WHAT IS EXPECTED:
Say how many lines of the listing below hold the string "pixels", and say nothing else.

== Segment start ==

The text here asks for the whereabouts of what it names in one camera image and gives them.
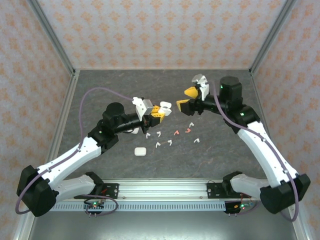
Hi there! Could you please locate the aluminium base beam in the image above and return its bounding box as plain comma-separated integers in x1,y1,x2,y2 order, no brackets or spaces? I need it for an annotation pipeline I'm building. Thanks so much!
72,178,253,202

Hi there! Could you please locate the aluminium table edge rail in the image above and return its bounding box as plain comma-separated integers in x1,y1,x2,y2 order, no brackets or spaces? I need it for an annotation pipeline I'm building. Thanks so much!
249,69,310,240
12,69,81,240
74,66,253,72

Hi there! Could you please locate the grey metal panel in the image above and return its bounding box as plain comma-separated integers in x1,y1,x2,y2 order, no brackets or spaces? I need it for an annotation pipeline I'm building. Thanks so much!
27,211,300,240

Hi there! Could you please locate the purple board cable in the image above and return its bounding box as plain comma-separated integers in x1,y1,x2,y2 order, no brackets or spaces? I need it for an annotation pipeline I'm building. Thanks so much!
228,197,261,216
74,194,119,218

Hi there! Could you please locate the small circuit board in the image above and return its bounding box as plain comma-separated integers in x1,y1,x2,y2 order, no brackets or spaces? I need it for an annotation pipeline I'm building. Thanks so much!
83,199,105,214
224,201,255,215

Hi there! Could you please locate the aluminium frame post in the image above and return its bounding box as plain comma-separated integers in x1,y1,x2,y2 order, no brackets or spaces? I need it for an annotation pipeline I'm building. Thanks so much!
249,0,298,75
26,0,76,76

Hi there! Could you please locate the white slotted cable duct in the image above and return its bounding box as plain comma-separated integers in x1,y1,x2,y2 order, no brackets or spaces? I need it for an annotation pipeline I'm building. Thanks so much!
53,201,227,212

== Segment end ==
== Segment start ==

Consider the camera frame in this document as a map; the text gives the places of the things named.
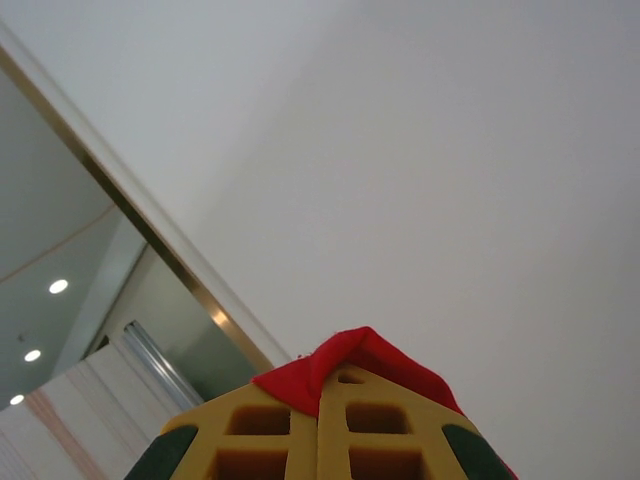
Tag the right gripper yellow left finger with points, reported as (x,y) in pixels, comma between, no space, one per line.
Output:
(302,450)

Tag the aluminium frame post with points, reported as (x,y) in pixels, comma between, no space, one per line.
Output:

== Segment end ==

TASK ANSWER:
2